Figure 2: Change in spectrum from 1970 to 1996 due to trace gases. 'Brightness temperature' indicates equivalent blackbody temperature (Harries et al. 2001).

This time, we see that during the period when temperatures increased the most, emissions of upward radiation have decreased through radiative trapping at exactly the same wavenumbers as they increased for downward radiation. The same greenhouse gases are identified: CO2, methane, ozone and so on.

The Empirical Evidence

As temperatures started to rise, scientists became more and more interested in the cause. Many theories were proposed. All save one have fallen by the wayside, discarded for lack of evidence. One theory alone has stood the test of time, strengthened by experiments.

We have known CO2 absorbs and re-emits longwave radiation, since the days of Foote, Tyndall and Arrhenius in the 19th Century.
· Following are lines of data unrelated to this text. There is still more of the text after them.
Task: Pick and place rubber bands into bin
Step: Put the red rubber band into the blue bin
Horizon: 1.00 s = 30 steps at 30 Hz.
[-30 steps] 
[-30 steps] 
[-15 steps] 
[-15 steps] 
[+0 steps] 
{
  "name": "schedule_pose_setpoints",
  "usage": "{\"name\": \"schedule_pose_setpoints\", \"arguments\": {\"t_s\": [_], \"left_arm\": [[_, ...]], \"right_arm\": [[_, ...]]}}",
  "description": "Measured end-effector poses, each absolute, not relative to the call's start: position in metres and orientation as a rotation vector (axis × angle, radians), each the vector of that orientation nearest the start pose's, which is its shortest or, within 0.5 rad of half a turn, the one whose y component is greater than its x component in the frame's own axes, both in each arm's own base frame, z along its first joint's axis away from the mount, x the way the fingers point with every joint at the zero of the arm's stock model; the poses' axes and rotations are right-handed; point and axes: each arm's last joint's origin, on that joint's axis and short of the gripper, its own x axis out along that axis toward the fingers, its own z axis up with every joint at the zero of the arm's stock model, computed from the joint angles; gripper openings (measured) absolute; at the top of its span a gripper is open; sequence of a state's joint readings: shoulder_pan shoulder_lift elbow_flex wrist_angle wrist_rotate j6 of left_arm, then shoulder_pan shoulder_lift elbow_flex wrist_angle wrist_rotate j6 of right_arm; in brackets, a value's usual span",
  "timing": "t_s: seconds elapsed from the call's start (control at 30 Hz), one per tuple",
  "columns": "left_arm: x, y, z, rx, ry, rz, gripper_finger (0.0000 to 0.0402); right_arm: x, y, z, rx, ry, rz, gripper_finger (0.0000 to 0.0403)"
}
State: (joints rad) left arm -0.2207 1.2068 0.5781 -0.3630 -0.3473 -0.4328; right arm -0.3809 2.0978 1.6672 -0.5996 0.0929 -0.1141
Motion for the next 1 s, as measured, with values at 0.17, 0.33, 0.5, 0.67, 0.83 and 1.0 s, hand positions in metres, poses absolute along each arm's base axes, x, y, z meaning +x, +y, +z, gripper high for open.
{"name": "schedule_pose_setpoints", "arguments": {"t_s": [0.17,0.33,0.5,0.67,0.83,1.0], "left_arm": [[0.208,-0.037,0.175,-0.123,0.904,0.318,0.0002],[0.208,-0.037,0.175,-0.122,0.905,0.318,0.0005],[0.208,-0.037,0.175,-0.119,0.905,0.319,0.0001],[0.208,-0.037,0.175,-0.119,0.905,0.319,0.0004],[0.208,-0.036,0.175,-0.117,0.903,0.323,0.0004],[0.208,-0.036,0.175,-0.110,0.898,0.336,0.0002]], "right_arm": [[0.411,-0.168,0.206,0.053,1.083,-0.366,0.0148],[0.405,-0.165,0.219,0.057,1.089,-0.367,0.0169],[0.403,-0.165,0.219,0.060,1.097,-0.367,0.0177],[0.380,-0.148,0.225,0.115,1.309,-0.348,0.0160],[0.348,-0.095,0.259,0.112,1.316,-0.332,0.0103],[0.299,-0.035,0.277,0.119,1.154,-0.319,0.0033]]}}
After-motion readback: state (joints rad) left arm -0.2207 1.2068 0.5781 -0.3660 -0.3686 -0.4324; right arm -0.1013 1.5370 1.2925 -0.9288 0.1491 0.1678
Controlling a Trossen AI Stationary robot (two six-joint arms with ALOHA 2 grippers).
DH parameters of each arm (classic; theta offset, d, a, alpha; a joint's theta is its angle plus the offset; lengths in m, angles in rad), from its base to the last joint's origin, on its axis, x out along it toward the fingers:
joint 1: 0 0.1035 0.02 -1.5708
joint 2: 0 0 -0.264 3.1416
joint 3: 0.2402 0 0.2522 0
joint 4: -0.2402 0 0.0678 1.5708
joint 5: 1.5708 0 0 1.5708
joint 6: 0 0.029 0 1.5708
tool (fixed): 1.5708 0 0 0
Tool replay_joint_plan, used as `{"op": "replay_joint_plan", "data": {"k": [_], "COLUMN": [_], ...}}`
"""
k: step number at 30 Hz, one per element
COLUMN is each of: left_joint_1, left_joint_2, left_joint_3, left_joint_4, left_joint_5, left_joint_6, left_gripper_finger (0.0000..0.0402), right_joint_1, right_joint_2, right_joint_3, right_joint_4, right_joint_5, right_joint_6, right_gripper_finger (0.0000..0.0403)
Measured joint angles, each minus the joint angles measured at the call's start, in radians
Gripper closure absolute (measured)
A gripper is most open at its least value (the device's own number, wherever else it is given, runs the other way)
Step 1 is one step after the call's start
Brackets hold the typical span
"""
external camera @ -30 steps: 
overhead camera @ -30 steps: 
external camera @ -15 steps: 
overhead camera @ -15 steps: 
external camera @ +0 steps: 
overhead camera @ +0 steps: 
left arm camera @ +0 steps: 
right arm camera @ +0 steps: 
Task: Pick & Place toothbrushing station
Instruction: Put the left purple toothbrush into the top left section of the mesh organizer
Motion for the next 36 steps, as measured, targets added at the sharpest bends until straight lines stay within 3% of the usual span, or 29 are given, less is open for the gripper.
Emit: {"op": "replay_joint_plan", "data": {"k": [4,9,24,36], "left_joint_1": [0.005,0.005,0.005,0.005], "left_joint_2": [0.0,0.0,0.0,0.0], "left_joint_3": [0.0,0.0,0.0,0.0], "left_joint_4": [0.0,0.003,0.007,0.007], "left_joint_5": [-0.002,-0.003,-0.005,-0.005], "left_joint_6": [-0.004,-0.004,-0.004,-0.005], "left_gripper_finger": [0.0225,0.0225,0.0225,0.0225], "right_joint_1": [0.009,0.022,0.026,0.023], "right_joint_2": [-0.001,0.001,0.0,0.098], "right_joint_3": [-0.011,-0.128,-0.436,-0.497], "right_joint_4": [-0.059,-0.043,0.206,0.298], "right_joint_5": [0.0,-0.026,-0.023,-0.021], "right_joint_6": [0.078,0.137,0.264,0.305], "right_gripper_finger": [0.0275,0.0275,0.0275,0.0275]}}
The theory of greenhouse gases predicts that if we increase the proportion of greenhouse gases, more warming will occur.

Scientists have measured the influence of CO2 on both incoming solar energy and outgoing long-wave radiation. Less longwave radiation is escaping to space at the specific wavelengths of greenhouse gases. Increased longwave radiation is measured at the surface of the Earth at the same wavelengths.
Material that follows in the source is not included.